Un "open sky" du continent africain reste souhaité. Le projet marocain qui associe transporteurs et hôteliers pour qu'il y ait une adéquation entre les deux secteurs prévoit, à terme, un développement des destinations africaines et la création de compagnies régionales, sous l'autorité d'un décideur unique, probablement marocain. Une compagnie panafricaine a aussi été évoquée lors du colloque Connect. "Cette compagnie doit atteindre la taille critique de quinze appareils.
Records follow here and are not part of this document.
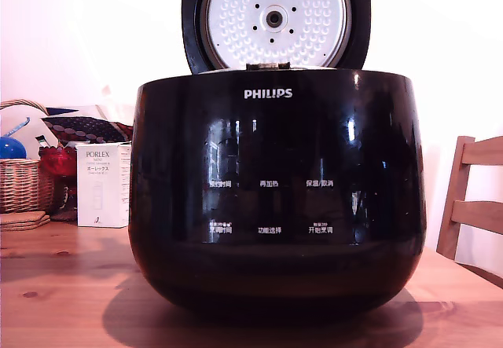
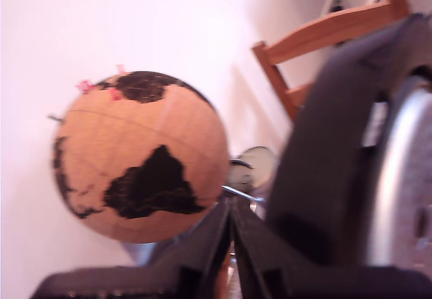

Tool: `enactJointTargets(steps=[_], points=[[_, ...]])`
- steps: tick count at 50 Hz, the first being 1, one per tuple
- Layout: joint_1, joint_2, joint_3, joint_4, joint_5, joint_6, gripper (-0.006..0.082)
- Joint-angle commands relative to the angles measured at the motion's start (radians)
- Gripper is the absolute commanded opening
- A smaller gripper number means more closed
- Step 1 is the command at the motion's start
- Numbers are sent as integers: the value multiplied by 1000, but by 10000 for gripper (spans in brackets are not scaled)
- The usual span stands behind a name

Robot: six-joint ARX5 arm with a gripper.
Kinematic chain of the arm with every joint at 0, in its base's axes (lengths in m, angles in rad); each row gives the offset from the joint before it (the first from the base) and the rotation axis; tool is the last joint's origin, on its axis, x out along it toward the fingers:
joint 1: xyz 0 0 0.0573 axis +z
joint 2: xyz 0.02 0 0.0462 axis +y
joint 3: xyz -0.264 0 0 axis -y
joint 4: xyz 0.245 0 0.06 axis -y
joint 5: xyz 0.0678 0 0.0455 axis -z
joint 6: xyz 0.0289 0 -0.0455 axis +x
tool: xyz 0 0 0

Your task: Close the rice cooker by pressing the lid down with medium force

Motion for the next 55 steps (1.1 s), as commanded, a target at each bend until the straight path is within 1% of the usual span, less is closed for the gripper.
enactJointTargets(steps=[1,24,32,46,55], points=[[-9,25,2,-8,1,-5,-24],[-24,25,2,-135,0,-5,-24],[-34,25,2,-112,0,-4,-24],[-34,25,2,-26,-12,-5,-24],[-34,42,2,-21,-23,-5,-24]])
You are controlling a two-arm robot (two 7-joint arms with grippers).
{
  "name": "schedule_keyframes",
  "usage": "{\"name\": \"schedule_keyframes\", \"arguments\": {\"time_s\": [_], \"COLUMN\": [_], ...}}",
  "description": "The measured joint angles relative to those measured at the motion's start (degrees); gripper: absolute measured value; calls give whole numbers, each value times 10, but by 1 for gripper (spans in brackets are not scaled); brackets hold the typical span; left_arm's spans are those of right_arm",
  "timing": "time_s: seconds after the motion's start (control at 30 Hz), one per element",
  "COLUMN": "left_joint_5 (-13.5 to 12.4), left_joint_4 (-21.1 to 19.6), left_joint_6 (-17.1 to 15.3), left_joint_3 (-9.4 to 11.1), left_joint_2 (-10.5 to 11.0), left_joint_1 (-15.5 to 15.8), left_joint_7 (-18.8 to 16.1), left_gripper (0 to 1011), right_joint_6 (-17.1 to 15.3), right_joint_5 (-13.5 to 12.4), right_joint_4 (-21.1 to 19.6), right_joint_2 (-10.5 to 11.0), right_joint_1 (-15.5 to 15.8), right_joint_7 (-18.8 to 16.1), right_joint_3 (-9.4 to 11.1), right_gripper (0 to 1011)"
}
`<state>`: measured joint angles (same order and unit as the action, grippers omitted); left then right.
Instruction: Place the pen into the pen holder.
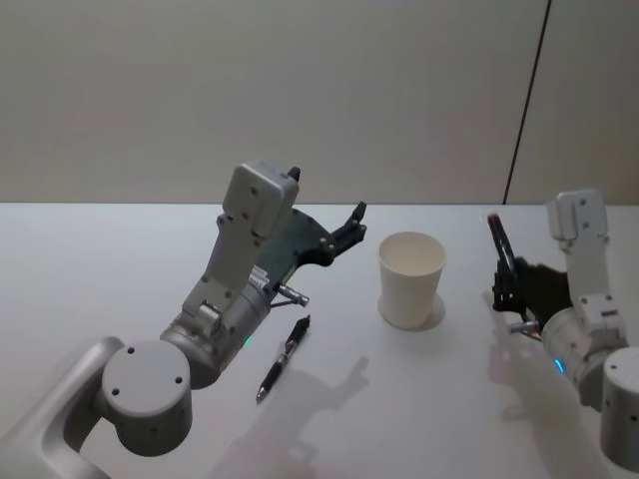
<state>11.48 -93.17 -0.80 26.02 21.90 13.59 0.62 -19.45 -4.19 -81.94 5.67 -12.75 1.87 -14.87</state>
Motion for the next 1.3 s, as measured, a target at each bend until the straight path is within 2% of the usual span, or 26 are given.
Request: {"name": "schedule_keyframes", "arguments": {"time_s": [0.2,0.37,0.4,0.63,0.67,0.73,0.8,1.0,1.3], "left_joint_5": [0,0,0,0,0,0,0,0,0], "left_joint_4": [0,0,0,0,0,0,0,0,0], "left_joint_6": [0,0,0,0,0,0,0,0,0], "left_joint_3": [0,0,0,0,0,0,0,0,0], "left_joint_2": [0,0,0,0,0,0,0,0,0], "left_joint_1": [0,0,0,0,0,0,0,0,0], "left_joint_7": [0,0,0,0,0,0,0,0,0], "left_gripper": [1003,1003,1003,1003,1003,1003,1003,1003,1003], "right_joint_6": [45,101,101,175,175,209,219,286,338], "right_joint_5": [2,5,5,11,11,15,16,27,41], "right_joint_4": [-5,-5,-5,14,14,30,36,89,153], "right_joint_2": [1,1,1,-5,-5,-9,-11,-26,-42], "right_joint_1": [1,-2,-2,-18,-18,-28,-32,-66,-100], "right_joint_7": [-8,-21,-21,-41,-41,-51,-54,-77,-94], "right_joint_3": [1,2,2,2,2,1,0,-5,-12], "right_gripper": [168,168,168,168,168,168,168,168,168]}}
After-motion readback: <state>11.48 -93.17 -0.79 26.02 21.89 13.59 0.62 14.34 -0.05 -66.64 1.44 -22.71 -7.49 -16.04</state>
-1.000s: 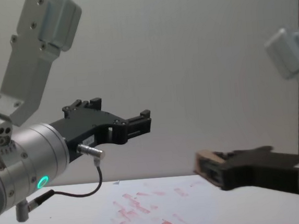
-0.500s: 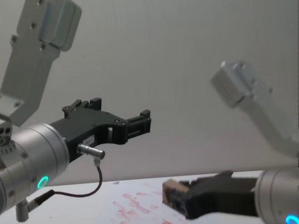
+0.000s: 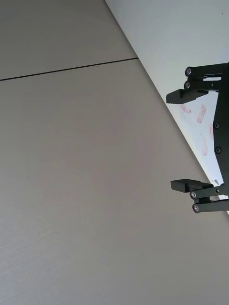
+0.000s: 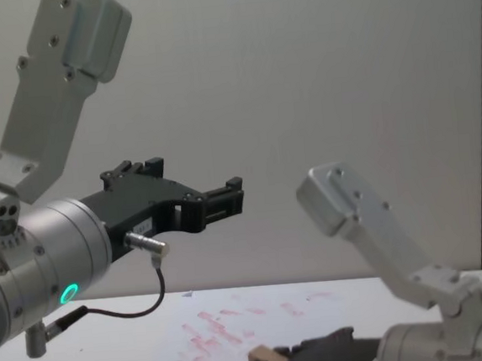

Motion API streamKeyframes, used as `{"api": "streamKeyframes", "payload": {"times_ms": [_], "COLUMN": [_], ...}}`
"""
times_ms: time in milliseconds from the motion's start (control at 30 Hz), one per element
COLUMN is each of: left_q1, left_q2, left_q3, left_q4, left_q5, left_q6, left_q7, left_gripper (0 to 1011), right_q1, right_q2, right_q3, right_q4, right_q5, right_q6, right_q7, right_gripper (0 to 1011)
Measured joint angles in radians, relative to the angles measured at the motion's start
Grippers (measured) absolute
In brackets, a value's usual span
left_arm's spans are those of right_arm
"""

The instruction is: Use the one hand to pick up the stamp and affix it onto the A4 paper.

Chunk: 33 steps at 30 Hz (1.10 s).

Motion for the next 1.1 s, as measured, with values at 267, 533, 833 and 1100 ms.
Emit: {"api": "streamKeyframes", "payload": {"times_ms": [267,533,833,1100], "left_q1": [0.0,0.0,0.0,0.0], "left_q2": [0.0,0.0,0.0,0.0], "left_q3": [0.0,0.0,0.0,0.0], "left_q4": [0.0,0.0,0.0,0.0], "left_q5": [0.0,0.0,0.0,0.0], "left_q6": [0.0,0.0,0.0,0.0], "left_q7": [0.0,0.0,0.0,0.0], "left_gripper": [1003,1003,1003,1003], "right_q1": [0.0,-0.006,-0.01,0.006], "right_q2": [-0.013,-0.018,-0.021,-0.03], "right_q3": [-0.011,-0.015,-0.017,-0.009], "right_q4": [0.025,0.031,0.033,-0.016], "right_q5": [0.005,0.017,0.033,0.066], "right_q6": [0.002,-0.001,-0.029,-0.061], "right_q7": [-0.026,-0.052,-0.071,-0.072], "right_gripper": [220,219,219,220]}}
On ne doit pas se limiter à des accords bilatéraux à quatre ou cinq avions", demande Zouhair Mohamed El Aoufir, aujourd'hui CEO de l'Office national des aéroports marocains et qui a été patron de feu Air Sénégal International qui associait la RAM et l'État sénégalais.
Pour satisfaire une nouvelle clientèle, notamment allemande et espagnole, qui représente 60 % des arrivées sur le royaume et leur offrir des vols à partir de leurs aéroports nationaux, la création d'une compagnie low cost marocaine, privée, basée à Marrakech et à Agadir, est à l'étude. Le modèle choisi serait celui des compagnies turques, telles que Pegasus Airlines, très efficace. Atlas Blue, low cost hybride à moitié charter, filiale de la RAM, avait été une expérience malheureuse, balayée par la crise en 2008. Selon une étude réalisée par le département du Tourisme, il faut augmenter le nombre de dessertes sur plusieurs destinations et passer de 600 à 1 800 à courte échéance.